One of the leaders of the anti-draft movement at Harvard is Michael Anderson, a l7-year-old freshman who met the co-organizer of the movement at a White House reception where both were being honored as Presidential Scholars.

“You need not be a pacifist to be against this particular draft in this particular situation . . . I’m generally against war as a form of policy but there are such things as just wars. I would have been willing to fight in World War II.

“But even for a just cause, war is the last resort. Increasingly, the enemy is war itself . . . The cause for which you fight has to outweigh the misery caused on both sides.

“If the draft comes, I would remain and refuse. I would not go to Canada. Going to Canada is a tacit acceptance of American policy. To remain is to confront the issue.

“There is a difference between patriotism and jingoism. My philosophy is that there is either one world or none. I consider myself a patriot. I want America to thrive and prosper, to be strong, but not in a military sense. A patriot is one who believes enough in America to make its policy enlightened and just.”
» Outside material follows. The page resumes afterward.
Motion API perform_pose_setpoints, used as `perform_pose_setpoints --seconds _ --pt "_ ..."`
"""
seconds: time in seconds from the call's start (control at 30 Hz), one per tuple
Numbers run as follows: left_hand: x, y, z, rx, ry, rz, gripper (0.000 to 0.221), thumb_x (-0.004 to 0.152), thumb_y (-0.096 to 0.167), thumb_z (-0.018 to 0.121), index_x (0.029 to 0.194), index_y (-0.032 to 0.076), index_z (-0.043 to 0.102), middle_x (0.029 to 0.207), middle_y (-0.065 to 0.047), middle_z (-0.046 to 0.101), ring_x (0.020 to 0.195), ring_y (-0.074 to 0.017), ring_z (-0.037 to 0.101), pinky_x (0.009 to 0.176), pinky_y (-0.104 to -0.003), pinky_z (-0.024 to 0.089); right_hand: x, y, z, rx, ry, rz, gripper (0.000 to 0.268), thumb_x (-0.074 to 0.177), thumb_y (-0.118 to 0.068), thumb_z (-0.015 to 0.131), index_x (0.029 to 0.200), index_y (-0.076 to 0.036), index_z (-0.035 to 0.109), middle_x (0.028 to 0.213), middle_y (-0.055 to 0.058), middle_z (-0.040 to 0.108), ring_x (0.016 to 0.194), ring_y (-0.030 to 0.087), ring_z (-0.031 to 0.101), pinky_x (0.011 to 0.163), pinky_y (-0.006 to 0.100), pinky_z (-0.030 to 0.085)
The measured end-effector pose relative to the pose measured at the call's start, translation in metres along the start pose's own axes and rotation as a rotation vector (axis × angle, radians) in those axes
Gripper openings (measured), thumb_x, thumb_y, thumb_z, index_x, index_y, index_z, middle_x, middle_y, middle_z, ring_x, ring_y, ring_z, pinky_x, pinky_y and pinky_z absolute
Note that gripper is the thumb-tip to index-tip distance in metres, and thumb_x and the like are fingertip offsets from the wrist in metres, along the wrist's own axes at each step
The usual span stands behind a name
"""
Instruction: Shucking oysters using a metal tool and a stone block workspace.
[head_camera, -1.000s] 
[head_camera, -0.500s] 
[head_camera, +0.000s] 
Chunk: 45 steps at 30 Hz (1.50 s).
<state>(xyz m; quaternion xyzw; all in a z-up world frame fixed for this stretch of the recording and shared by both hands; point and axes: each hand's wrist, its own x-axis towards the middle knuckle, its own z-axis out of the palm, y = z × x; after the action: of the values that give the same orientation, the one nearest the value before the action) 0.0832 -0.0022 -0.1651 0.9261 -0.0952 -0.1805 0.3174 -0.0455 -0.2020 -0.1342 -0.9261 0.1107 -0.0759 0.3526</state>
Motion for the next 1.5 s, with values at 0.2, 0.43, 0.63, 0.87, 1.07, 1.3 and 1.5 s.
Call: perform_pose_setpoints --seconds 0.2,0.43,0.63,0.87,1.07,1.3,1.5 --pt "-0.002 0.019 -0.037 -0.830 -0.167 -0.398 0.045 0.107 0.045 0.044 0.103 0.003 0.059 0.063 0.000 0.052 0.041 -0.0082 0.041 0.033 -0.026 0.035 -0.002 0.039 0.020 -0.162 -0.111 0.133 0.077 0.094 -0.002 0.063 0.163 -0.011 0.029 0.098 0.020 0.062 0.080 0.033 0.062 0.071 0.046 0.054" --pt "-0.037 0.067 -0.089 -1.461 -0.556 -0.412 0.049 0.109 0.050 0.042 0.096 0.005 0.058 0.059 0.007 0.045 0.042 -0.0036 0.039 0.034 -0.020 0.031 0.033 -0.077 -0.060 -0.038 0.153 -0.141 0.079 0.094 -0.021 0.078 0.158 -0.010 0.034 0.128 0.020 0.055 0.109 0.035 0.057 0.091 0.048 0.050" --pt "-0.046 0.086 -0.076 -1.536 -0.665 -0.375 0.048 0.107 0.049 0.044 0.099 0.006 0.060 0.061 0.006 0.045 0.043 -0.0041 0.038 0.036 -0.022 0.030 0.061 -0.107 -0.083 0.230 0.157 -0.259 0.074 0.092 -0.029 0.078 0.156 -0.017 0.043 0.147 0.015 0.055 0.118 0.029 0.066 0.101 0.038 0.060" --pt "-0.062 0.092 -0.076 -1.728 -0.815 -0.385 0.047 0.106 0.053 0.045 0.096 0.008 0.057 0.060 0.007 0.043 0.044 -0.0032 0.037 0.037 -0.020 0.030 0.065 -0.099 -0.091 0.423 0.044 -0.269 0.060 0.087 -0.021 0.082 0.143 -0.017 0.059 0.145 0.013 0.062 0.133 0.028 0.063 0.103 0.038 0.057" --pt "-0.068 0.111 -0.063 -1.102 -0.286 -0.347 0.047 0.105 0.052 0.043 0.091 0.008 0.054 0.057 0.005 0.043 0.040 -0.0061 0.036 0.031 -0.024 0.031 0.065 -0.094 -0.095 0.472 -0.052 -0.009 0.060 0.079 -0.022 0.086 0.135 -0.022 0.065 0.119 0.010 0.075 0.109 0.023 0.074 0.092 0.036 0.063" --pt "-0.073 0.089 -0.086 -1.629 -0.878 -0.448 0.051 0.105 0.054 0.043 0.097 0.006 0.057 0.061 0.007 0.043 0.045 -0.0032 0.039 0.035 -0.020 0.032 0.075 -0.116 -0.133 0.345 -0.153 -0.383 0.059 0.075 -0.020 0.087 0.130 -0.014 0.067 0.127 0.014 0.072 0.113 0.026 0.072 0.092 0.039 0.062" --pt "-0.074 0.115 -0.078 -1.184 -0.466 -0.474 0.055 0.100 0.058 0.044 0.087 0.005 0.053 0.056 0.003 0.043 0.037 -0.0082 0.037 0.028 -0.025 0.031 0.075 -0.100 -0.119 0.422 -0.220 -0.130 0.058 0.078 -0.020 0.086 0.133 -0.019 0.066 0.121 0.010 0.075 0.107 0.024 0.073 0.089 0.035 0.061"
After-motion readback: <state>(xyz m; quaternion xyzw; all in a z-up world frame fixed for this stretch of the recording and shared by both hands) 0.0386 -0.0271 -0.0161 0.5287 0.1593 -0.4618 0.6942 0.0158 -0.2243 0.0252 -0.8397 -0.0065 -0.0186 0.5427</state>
Jeff Renton is a Brookline High School senior who will be l8 years old next week. His future plans include college and majoring in psychology. They do not include the draft.

“I’m a pacifist. I’m opposed to the peacetime draft. I don’t want to be trained to kill.
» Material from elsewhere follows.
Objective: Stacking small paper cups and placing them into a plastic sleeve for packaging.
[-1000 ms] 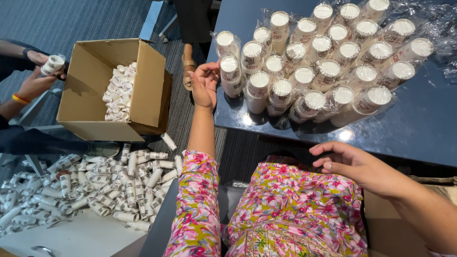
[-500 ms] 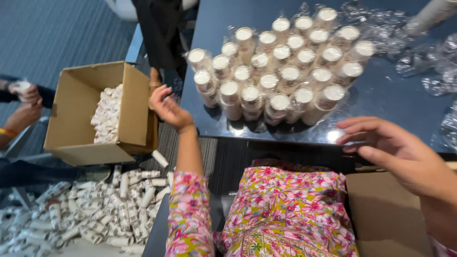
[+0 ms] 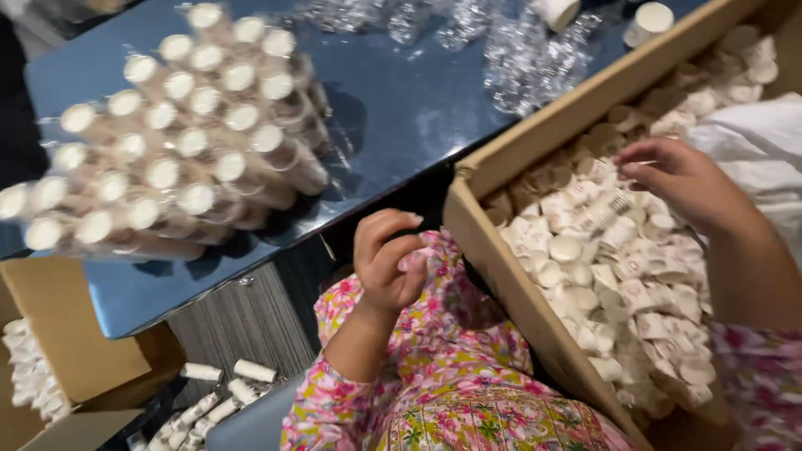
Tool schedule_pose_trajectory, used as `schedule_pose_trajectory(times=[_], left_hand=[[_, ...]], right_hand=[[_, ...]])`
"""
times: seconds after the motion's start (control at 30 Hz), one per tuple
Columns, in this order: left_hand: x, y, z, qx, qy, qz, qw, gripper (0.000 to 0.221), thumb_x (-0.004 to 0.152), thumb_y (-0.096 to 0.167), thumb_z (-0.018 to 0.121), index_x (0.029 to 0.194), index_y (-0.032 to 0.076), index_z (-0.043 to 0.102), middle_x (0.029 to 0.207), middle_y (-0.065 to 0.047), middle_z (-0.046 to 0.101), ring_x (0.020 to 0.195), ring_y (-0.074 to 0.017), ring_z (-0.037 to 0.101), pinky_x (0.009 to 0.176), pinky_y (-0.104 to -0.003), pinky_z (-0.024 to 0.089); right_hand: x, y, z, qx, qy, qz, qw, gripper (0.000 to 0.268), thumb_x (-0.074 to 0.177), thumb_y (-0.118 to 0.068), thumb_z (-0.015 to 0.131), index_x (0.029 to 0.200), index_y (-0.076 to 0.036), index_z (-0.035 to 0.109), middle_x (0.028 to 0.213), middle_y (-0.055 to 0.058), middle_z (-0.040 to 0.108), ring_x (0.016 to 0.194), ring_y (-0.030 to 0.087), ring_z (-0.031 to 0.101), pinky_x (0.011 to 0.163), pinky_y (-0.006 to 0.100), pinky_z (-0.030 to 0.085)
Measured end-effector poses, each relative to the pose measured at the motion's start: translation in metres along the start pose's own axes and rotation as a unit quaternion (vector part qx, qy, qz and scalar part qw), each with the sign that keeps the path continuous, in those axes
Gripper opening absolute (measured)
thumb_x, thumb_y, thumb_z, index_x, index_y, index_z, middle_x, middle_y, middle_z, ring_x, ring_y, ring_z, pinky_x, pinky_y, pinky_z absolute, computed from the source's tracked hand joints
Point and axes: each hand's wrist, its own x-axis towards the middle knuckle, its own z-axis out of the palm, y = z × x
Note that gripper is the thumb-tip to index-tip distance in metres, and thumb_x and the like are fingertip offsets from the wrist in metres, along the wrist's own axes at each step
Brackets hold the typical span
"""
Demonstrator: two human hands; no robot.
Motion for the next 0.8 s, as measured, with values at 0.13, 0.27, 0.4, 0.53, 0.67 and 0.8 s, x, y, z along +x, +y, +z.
schedule_pose_trajectory(times=[0.13,0.27,0.4,0.53,0.67,0.8], left_hand=[[0.034,0.039,0.090,-0.140,-0.044,-0.071,0.987,0.013,0.100,0.016,0.066,0.108,0.007,0.068,0.120,-0.013,0.064,0.112,-0.0285,0.064,0.099,-0.039,0.054],[0.043,0.028,0.161,-0.277,-0.120,-0.198,0.933,0.019,0.105,0.017,0.066,0.119,0.004,0.063,0.130,-0.012,0.058,0.112,-0.0222,0.064,0.097,-0.033,0.055],[0.042,0.010,0.180,-0.106,-0.252,-0.329,0.904,0.037,0.093,0.022,0.071,0.124,0.005,0.060,0.123,-0.013,0.058,0.094,-0.0210,0.069,0.081,-0.032,0.057],[0.041,0.011,0.176,-0.116,-0.228,-0.328,0.909,0.033,0.097,0.023,0.068,0.124,0.006,0.061,0.123,-0.012,0.060,0.095,-0.0190,0.073,0.080,-0.031,0.059],[0.041,0.014,0.175,-0.124,-0.225,-0.337,0.906,0.034,0.096,0.023,0.069,0.123,0.005,0.061,0.123,-0.013,0.060,0.097,-0.0207,0.073,0.080,-0.032,0.060],[0.020,-0.008,0.185,-0.066,-0.228,-0.225,0.945,0.045,0.092,0.022,0.077,0.130,0.007,0.059,0.129,-0.015,0.063,0.118,-0.0311,0.070,0.100,-0.039,0.057]], right_hand=[[0.007,0.053,0.023,-0.050,0.007,0.014,0.999,0.030,0.099,-0.017,0.066,0.125,-0.003,0.064,0.115,0.005,0.069,0.102,0.015,0.065,0.084,0.032,0.054],[0.029,0.107,0.077,-0.080,0.006,-0.034,0.996,0.032,0.096,-0.017,0.069,0.125,-0.003,0.065,0.115,0.010,0.069,0.099,0.020,0.067,0.086,0.034,0.055],[0.054,0.135,0.117,-0.230,0.185,-0.211,0.932,0.050,0.084,-0.009,0.074,0.129,0.007,0.060,0.130,0.029,0.057,0.112,0.046,0.059,0.093,0.046,0.051],[0.085,0.154,0.124,-0.278,0.191,-0.129,0.933,0.041,0.093,-0.014,0.074,0.126,0.006,0.059,0.130,0.026,0.056,0.116,0.048,0.057,0.098,0.050,0.050],[0.078,0.135,0.124,-0.302,0.148,-0.094,0.937,0.025,0.092,-0.016,0.077,0.111,0.000,0.070,0.129,0.028,0.054,0.106,0.048,0.060,0.091,0.050,0.050],[0.072,0.157,0.117,-0.143,0.201,-0.120,0.962,0.017,0.095,-0.010,0.075,0.106,0.000,0.069,0.129,0.017,0.060,0.102,0.031,0.067,0.089,0.038,0.057]])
“On an intellectual level, I can conceive of a justifiable war. I think World War II was one. They had to stop Hitler, and I think Russia has a bad government, like Hitler’s. But I could not see myself fighting. I’ve seen the movies — “Deer Hunter” and “Apocalypse Now” — and I can’t imagine myself involved in that.

“Maybe I’m being a hypocrite, but I won’t go . . . I might register, if we had to, because I don’t want to throw away my future. I have a college acceptance and everything. But if I got drafted, I wouldn’t go.

“I’m opposed to Russia in lots of ways, but to kill other pawns like myself, no way. Governments may have better policies but people are all alike. The people you’re killing are just like you.

“I don’t consider myself unpatriotic. Trying to improve the world in some way, that’s patriotism.”